The Public Company Accounting Oversight Board (PCAOB) will pay increased attention to how auditors are addressing changing risk landscapes because of the current economic environment during its 2022 inspections.

The PCAOB signaled its plan as part of a spotlight document released June 30. The organization will continue to focus on audit areas with continued deficiencies—e.g., revenue recognition, accounting estimates, and internal control over financial reporting—in addition to tailoring its inspections to reflect areas of heightened volatility during the relevant period.

Increased attention during 2022 inspections will be paid toward widespread disruptions in supply chains and other continued negative effects of the Covid-19 pandemic, increased volatility in financial and commodity markets because of fluctuations in interest rates and inflationary trends, and heightened staff turnover at audit firms. The PCAOB will also scrutinize audits involving initial public offerings and mergers and acquisitions (i.e., special purpose acquisition companies) for fraud risks and potential independence violations.

The organization acknowledged it will select for inspection audits of public companies in industries that “inherently pose higher audit risks due to the complexity and judgmental nature of the financial statement accounts and related internal controls.” These include banking, energy, and information technology.

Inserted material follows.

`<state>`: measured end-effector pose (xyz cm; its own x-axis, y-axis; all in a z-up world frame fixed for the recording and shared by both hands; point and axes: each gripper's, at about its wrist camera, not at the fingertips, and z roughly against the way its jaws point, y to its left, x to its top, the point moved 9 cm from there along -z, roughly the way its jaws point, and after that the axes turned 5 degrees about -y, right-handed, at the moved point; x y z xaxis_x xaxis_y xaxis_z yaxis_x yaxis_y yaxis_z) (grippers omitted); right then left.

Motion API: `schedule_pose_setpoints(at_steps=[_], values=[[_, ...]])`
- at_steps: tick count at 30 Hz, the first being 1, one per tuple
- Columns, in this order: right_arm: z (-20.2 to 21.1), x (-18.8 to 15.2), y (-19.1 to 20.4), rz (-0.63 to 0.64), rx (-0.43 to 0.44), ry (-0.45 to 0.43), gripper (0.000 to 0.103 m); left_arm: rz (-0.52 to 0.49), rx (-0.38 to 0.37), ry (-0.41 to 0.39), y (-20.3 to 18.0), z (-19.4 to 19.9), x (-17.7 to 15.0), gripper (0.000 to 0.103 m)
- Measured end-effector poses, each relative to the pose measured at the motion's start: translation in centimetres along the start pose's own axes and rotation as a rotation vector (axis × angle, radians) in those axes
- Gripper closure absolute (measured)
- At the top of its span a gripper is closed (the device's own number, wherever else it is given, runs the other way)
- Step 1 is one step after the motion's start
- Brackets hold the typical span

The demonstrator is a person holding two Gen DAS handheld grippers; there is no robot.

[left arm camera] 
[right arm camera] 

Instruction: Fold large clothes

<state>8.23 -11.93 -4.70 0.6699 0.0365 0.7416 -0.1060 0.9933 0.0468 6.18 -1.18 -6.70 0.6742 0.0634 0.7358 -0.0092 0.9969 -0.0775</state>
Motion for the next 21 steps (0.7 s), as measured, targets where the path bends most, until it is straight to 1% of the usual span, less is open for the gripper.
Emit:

Regarding supply chain and Covid-19 risks, the PCAOB said it will focus on how auditors address unreasonable assumptions affecting the timing and amount of revenue recognition, complexities regarding existence and valuation of inventory, and business uncertainties that might affect a public company’s ability to continue as a going concern. For staff turnover, the PCAOB wants to ensure audit firms have implemented policies and procedures to assign professionals with appropriate qualifications to audit engagements and will prioritize selecting engagements where the lead engagement partner is new to the engagement to verify.

The PCAOB also noted the need for auditors to remain aware of developments regarding Russia’s invasion of Ukraine and the potential for resulting economic issues that could affect more companies.

The PCAOB in November released the results of its 2020 inspections for the largest U.S. audit firms, including the Big Four.